Statues to be dedicated Saturday

Clayton Yeutter statue
Clayton Yeutter statue

Statues honoring four Nebraskans who made lasting, national impacts on agriculture and natural resources have come to the University of Nebraska-Lincoln's East Campus.

Commissioned in 2012 as part of the 150th anniversary of the Morrill Land Grant Act of 1862, the life-sized statues are of former U.S. Secretaries of Agriculture J. Sterling Morton, Clifford Hardin, Clayton Yeutter and Mike Johanns. The statues, paid for with donated funds, are in the green space north and east of Filley Hall.

The statues will be dedicated during a 3 p.m. Sept. 20 ceremony. The event is free and open to the public and will be held in the green space north of Filley Hall. If it rains, the dedication will be moved to the nearby Nebraska East Union. Game day attire is encouraged for the event.

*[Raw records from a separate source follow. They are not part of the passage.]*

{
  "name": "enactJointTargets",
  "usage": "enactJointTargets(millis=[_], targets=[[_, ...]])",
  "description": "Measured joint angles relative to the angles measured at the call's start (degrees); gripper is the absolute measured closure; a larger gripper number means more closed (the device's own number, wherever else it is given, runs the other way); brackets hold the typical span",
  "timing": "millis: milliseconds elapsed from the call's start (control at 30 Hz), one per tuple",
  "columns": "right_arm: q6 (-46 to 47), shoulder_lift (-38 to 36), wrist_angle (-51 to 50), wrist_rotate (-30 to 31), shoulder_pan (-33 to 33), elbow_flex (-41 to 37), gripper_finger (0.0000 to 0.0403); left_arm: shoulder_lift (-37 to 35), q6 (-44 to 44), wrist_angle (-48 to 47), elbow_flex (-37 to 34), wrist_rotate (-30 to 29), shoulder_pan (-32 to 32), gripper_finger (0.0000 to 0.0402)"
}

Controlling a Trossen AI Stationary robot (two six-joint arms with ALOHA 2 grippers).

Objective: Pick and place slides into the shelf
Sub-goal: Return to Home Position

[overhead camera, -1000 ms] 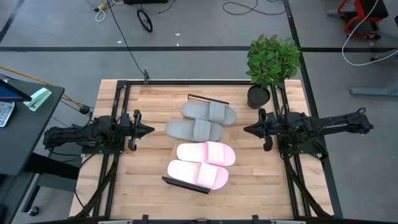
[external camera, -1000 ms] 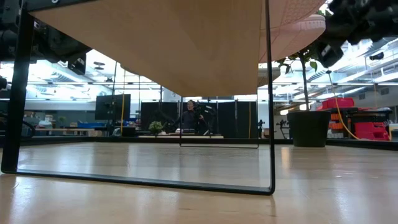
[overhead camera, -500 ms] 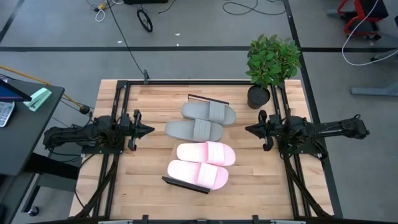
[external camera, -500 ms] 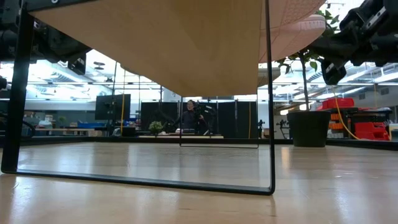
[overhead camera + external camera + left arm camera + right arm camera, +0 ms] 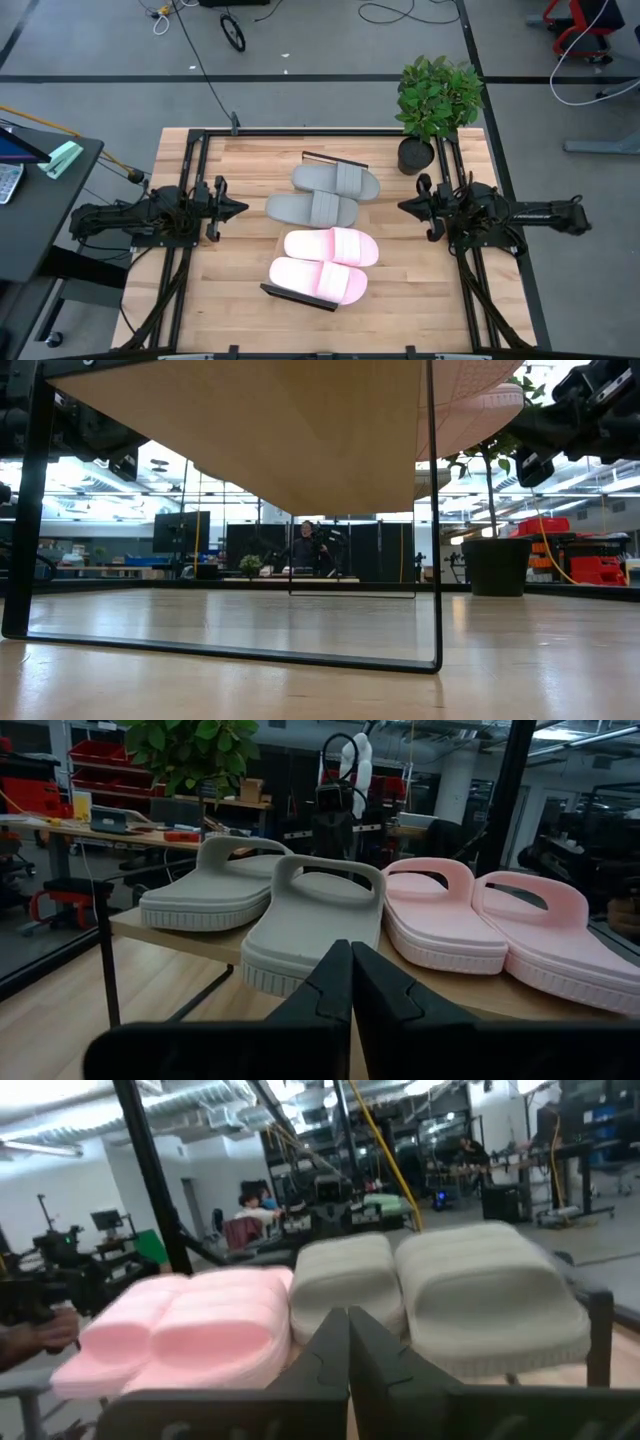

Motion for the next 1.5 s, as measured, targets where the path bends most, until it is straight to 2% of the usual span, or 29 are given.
enactJointTargets(millis=[200, 467, 933, 1233, 1500], targets=[[1.19, -4.83, -8.12, -0.49, -0.36, 1.06, 0.0403, 0.0, -0.09, -0.04, 0.0, 0.01, 0.0, 0.0397], [0.59, -10.2, -15.37, 0.49, -0.36, 1.86, 0.0402, 0.01, -0.23, -0.15, 0.0, 0.07, 0.0, 0.0388], [-0.07, -10.24, -12.06, 0.32, -0.33, 0.53, 0.0403, 0.0, -0.43, -0.94, 0.0, 0.05, -0.02, 0.0396], [0.74, -10.16, -12.81, -2.96, -0.3, -0.02, 0.0403, 0.02, -0.6, -1.82, 0.0, 1.73, -0.03, 0.0396], [-1.38, -9.6, -15.41, -3.05, -0.3, -0.02, 0.0403, 0.0, -0.4, -2.05, 0.0, 2.39, -0.02, 0.0396]])
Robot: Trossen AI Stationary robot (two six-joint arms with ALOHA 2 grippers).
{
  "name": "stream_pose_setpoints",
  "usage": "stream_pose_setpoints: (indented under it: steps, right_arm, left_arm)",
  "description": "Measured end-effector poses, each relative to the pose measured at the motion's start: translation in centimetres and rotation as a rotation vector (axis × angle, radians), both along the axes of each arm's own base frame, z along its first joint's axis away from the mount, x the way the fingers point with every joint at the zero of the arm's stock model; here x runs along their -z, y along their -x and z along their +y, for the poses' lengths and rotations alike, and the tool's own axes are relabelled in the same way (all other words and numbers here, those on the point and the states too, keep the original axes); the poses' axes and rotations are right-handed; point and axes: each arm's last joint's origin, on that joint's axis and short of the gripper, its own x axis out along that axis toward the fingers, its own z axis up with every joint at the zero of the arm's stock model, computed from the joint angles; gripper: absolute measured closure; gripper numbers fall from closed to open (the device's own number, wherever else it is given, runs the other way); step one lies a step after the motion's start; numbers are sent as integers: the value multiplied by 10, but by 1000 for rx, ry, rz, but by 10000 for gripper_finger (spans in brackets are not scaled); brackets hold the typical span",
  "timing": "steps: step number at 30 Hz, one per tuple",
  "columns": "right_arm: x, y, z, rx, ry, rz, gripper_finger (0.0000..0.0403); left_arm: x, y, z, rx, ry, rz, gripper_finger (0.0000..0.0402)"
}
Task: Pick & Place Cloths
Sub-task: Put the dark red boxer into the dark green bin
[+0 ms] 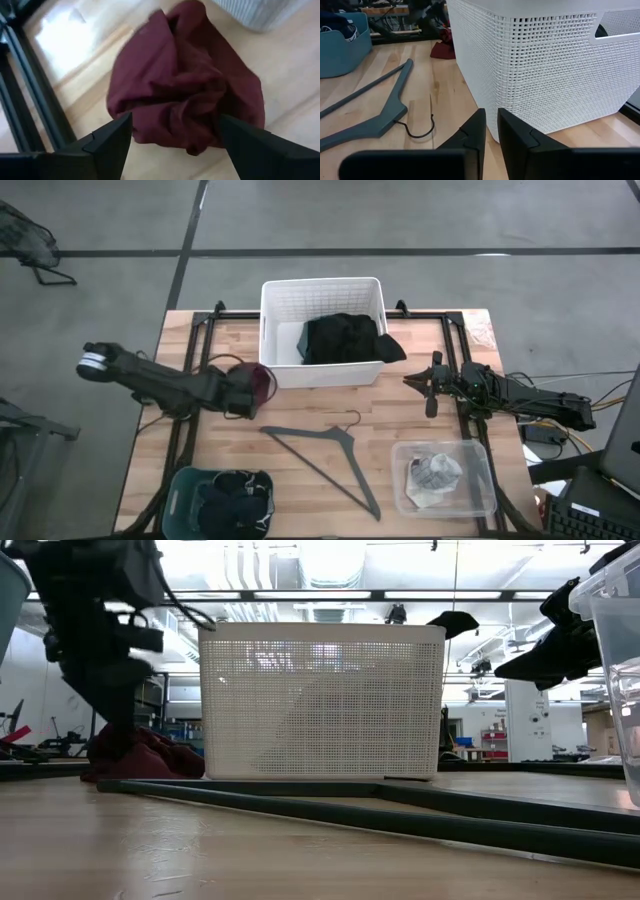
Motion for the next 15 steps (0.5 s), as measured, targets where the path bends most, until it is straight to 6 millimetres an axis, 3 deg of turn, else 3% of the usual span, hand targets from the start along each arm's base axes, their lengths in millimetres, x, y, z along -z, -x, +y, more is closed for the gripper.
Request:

Omaha artist Matthew Placzek designed the sculptures.

"It is very fitting that these four Nebraskans be remembered and honored by the university for careers dedicated to agriculture and natural resources. That service extended even well beyond their terms as secretaries of agriculture," said Ronnie Green, Harlan vice chancellor of the university's Institute of Agriculture and Natural Resources.

Morton was appointed agriculture secretary by Grover Cleveland and served from 1893 to 1897. Known for his dedication to tree planting, Morton served in the state legislature and as governor of Nebraska Territory. He was also a member of the State Board of Agriculture, where he came up with the idea to create a holiday to celebrate the planting of trees. The first Arbor Day was held in 1872 and quickly became a national holiday.

Hardin served as agriculture secretary from 1969 to 1971, having been selected by Richard Nixon. His accomplishments included the 1970 farm bill. Hardin was also chancellor of the University of Nebraska from 1954 to 1968. He is credited with being the founder of the modern University of Nebraska.

Yeutter was agriculture secretary from 1989 to 1991 under George H.W. Bush. He and a team from the U.S. Department of Agriculture were responsible for much of the 1990 farm bill, which moved U.S. farm policy toward greater market orientation. He served in three sub-cabinet posts and in three cabinet or cabinet-level posts; secretary of agriculture, U.S. trade representative, and counselor to the president, the only Nebraskan ever to do so.

A U.S. senator since January 2009, Johanns was U.S. secretary of agriculture from 2005 to 2007, in the George W. Bush administration. Johanns was also Nebraska's 38th governor from 1999 to 2005. As a senator, he serves on five committees, including Agriculture, Nutrition and Forestry, and Environment and Public Works.